It is an enormous shame that the Millwall fans who booed their players for ‘taking a knee’ in support of Black Lives Matter last week were not better acquainted with one of the British BLM leaders, Sasha Johnson — they might have taken a knee themselves out of admiration. In August Ms Johnson tweeted: ‘The white man will not be our equal but our slave.’ If there is one thing Millwall supporters respect it’s aspiration, and Ms Johnson has that in abundance. I am sure the FA, the English Football League, and indeed the Millwall club board, who condemned the booing, all wish Sasha the best of luck in her exciting project.
One voice should not be allowed to demean an entire movement, of course. The trouble is — and it is so tiresome to have to point this out every time the issue is raised — Ms Johnson’s views are not especially extreme in a foul organization that wishes to dismantle capitalism and the family. Taking a knee signals support for the organization, not for racial equality, and that is the end of the story. The footballing authorities and the broadcasters were very clear about this when soccer resumed in June after lockdown. Players would be asked to take a knee in support of Black Lives Matter, upper case, and the point was reinforced by players, commentators and pundits wearing Black Lives Matter badges. So Millwall’s assertion that taking a knee was in no way an endorsement of BLM’s political objectives, but simply a gesture in support of love, peace and happiness among all peoples, is deceitful, cowardly and ludicrous. It is like stretching out your right arm, shouting ‘Sieg Heil!’ and then telling onlookers: ‘It’s just a gesture — nothing to do with old Adolf, mate.’
Such a confected furore whipped up by the bed-wetting, obsessive liberal left and their useful halfwits in the British media: Barney Ronay, Adrian Durham, the perennially smug Gary Lineker. I knew there would be booing the minute I heard fans would be allowed into the fixture. Of course they would boo. They hate BLM and on that issue I’m with them. They have no problem with football’s Kick It Out campaign, which is genuinely and simply anti-racist. They have no problem whatsoever with black players and are delighted to vote a Muslim Comorian, Nadjim Abdou, player of the year twice. We had black players at Millwall long before most clubs, and black supporters on the terraces — including one or two very useful members of our highly regarded and psychopathically vicious ‘firm’ — back when Guardian editorial meetings were whiter than a Ku Klux Klan dinner dance. So cut out the hand-wringing, the lectures and the cant. Millwall fans booed the taking-a-knee business because they have no more time for BLM than they do for meaningless corporate virtue-signaling and they resent the fascistic insistence that everyone must bow down — literally, these days — before the empty and deluded attitudinizing of the woke left.
Four hours before kick-off on Saturday I read the following from a Millwall fan on the club’s largest supporters’ online forum. (If you are a Guardian reader I assume you think I’m about to translate the comments from the original Neanderthal grunts. No. Really, I don’t need to.) The poster addressed his remarks: ‘FAO: The Players.’ It had been made clear that Millwall players would take a knee and this troubled the supporter — who, like me, knew there would be booing and thus trouble. (Frankly, how the idiots who run the club didn’t work it out is an eternal mystery, not least because the press officer never answers his phone.) Anyway, this particular fan implored the players not to take the knee and added:
‘The whole BLM movement is insulting to many because it seeks to destroy our country’s values. I don’t mean nationalism or jingoism but the values that unite people across the political spectrum. A belief in the rule of law, free speech, respect for others and the social justice that many of our forebears had to fight for in the trade union movement.‘Your excuse for supporting this movement is an insult to our intelligence and an overtly political statement. It’s particularly damaging at this time when so many fans are suffering financial hardship that you couldn’t even begin to understand. By supporting BLM you are not healing divisions but creating them.

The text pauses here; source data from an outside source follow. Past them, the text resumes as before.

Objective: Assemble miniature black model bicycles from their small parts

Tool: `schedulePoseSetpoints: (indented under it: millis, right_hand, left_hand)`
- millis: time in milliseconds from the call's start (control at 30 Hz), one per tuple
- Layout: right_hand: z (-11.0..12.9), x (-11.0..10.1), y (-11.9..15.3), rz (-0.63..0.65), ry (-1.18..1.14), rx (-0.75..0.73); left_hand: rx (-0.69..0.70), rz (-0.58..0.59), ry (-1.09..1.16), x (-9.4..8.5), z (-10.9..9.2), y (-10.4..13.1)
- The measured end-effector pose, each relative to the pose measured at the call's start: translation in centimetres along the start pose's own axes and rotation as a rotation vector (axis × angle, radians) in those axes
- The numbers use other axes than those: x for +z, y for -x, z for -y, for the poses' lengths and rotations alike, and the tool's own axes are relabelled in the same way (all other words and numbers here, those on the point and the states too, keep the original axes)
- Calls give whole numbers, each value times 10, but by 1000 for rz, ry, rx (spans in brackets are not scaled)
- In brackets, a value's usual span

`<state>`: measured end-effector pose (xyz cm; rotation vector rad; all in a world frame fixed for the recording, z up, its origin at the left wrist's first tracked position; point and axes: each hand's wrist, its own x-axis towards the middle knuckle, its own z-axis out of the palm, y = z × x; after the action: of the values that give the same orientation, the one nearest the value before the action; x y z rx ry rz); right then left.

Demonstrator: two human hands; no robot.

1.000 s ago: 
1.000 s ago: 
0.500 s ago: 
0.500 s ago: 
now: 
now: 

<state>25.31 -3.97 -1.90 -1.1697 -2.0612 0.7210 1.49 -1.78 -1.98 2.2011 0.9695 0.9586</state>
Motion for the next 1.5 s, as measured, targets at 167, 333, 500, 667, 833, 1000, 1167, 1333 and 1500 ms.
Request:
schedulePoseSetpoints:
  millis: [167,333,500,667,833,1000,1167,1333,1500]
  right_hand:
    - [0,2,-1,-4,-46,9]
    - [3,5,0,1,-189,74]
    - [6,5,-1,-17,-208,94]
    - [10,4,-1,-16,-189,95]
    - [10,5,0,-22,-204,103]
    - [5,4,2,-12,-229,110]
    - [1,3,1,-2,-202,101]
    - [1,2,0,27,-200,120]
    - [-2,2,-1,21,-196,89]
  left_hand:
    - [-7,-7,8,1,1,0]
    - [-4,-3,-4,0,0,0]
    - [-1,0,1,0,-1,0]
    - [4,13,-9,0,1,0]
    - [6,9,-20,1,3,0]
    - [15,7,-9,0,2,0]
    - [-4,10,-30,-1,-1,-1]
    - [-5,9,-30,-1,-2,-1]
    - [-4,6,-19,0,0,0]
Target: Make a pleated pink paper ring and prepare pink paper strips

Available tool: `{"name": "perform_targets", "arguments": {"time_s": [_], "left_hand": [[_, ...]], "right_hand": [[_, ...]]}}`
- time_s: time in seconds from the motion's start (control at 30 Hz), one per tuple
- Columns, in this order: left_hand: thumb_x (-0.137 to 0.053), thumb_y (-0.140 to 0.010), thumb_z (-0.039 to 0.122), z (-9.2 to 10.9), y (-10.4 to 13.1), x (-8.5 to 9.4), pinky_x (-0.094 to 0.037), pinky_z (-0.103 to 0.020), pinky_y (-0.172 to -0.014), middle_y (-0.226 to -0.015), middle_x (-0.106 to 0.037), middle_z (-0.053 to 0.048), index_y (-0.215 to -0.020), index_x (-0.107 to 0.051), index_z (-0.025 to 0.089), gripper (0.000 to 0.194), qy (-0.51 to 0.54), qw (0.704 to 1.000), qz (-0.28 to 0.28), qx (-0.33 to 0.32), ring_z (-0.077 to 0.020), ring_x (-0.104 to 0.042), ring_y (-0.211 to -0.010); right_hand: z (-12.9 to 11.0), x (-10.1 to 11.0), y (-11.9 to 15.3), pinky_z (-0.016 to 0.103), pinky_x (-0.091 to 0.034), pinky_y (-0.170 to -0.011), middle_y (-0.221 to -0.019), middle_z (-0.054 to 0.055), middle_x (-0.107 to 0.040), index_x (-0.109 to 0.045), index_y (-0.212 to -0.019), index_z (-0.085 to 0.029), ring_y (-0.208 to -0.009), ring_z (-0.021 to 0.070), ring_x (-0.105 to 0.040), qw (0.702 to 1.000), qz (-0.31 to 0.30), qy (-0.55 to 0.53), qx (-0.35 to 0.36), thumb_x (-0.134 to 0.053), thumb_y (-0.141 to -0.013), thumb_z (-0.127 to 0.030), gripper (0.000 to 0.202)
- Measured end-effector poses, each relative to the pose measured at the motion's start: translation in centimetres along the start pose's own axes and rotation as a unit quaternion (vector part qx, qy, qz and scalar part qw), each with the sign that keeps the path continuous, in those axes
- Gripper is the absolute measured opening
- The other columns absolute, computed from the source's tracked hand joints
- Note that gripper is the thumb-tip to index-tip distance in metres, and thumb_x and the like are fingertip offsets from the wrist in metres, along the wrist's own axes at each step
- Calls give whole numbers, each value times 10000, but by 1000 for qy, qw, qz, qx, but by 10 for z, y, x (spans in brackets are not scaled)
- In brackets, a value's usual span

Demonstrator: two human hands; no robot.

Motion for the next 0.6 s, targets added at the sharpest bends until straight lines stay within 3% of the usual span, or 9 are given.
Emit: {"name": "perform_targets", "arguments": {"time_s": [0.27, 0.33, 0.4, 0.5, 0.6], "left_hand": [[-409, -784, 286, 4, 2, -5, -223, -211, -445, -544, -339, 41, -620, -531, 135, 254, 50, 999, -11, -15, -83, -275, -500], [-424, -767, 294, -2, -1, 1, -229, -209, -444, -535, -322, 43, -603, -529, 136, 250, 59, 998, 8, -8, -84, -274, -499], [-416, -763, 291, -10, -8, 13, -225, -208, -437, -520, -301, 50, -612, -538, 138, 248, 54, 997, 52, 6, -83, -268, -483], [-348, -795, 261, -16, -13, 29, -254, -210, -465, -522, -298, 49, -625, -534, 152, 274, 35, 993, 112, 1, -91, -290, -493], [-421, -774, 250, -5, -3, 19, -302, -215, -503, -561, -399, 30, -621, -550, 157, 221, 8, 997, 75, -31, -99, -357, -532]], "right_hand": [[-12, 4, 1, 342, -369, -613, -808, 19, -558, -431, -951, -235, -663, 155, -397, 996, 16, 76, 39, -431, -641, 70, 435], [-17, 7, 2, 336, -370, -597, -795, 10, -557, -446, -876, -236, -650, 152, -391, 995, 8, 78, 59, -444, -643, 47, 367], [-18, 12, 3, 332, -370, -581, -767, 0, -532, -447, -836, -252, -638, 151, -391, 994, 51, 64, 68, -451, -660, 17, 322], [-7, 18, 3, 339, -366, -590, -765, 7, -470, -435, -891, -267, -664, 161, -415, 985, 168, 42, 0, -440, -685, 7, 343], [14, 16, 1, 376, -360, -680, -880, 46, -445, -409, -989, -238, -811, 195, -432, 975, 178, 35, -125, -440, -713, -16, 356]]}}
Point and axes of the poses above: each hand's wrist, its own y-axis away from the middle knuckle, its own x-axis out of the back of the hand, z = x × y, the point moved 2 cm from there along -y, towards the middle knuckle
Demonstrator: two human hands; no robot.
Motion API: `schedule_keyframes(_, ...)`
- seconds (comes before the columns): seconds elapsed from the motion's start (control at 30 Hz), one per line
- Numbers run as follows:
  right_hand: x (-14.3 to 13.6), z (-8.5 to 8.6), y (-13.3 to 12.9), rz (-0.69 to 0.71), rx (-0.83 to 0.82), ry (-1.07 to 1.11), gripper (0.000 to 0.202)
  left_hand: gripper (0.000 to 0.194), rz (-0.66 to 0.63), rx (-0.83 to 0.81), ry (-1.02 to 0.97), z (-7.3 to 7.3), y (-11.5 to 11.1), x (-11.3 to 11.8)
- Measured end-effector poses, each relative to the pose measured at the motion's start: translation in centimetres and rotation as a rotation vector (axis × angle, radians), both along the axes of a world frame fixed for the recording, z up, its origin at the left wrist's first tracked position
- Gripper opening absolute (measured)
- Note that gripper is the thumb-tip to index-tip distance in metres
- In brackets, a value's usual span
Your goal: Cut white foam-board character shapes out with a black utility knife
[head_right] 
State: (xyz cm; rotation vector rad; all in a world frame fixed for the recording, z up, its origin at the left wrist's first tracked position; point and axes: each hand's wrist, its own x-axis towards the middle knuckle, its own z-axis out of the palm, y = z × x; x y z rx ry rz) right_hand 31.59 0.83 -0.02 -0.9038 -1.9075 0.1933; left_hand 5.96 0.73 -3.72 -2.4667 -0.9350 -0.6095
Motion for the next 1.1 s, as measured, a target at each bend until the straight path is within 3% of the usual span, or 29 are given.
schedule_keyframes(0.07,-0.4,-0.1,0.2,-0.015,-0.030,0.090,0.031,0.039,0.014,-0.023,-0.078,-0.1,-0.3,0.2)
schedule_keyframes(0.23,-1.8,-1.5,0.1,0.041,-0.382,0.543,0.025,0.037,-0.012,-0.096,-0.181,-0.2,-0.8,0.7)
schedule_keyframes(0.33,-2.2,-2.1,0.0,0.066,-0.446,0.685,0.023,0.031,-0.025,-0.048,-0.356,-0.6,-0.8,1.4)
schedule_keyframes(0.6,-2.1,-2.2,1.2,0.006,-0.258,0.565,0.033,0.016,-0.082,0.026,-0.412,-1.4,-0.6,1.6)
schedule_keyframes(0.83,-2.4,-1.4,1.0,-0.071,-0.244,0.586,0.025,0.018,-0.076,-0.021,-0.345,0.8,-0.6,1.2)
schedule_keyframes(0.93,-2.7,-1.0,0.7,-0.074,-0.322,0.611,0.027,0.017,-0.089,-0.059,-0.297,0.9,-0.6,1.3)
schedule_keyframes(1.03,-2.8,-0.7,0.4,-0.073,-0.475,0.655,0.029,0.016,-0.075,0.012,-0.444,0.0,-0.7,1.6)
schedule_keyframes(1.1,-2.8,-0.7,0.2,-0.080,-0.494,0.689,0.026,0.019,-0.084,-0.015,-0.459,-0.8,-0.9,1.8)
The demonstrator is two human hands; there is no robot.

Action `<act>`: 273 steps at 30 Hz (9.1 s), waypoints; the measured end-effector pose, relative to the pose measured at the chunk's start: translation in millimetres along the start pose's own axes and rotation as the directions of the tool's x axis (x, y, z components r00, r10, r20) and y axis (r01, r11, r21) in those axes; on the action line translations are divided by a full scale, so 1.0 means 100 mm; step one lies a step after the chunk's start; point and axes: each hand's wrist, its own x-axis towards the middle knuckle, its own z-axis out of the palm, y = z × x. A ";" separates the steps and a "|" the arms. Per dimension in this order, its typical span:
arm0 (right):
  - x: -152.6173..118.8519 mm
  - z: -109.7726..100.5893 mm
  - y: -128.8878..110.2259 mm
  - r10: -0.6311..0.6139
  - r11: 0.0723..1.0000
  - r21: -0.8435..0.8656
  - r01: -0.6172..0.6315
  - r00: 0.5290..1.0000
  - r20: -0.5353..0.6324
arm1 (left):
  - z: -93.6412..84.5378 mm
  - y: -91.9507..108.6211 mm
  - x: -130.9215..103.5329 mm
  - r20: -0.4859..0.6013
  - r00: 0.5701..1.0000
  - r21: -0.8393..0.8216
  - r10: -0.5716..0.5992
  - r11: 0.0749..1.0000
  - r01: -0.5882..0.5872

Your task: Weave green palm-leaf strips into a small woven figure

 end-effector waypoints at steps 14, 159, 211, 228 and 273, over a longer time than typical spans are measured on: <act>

I fear that your actions will cause not just a division between players and fans but a gulf of betrayal that will never be bridged.‘If you want to campaign against discrimination then please do so, but supporting BLM is the wrong way to do it.’
That is why the fans booed. Not because they are racists. It is why the fans booed at Colchester United too. And at West Ham, our despised rivals. It is why there was widespread booing at one of the first American ‘soccer’ games to which fans were admitted after lockdown in July, between FC Dallas and Nashville SC. It is quite possibly why the Premier League and the broadcasters quietly ditched their adherence when someone with half a brain cell pointed out what BLM stands for. It is why other clubs, such as QPR, Wigan Athletic and Middlesbrough, decided to stop taking the knee, before they were dragooned back into it. This is the thing: the hypocrisy of it all — the footballing authorities who themselves, rightly, ditched BLM becoming sanctimonious about fans booing a gesture in support of BLM.
What do the British people think? An opinion poll for Mail Online in July found that 67 percent supported Boris Johnson’s decision not to take a knee. Only 13 percent thought he was wrong. And there you have our problem. On this issue, as on so many, we are dictated to by the shrieking 13 percent.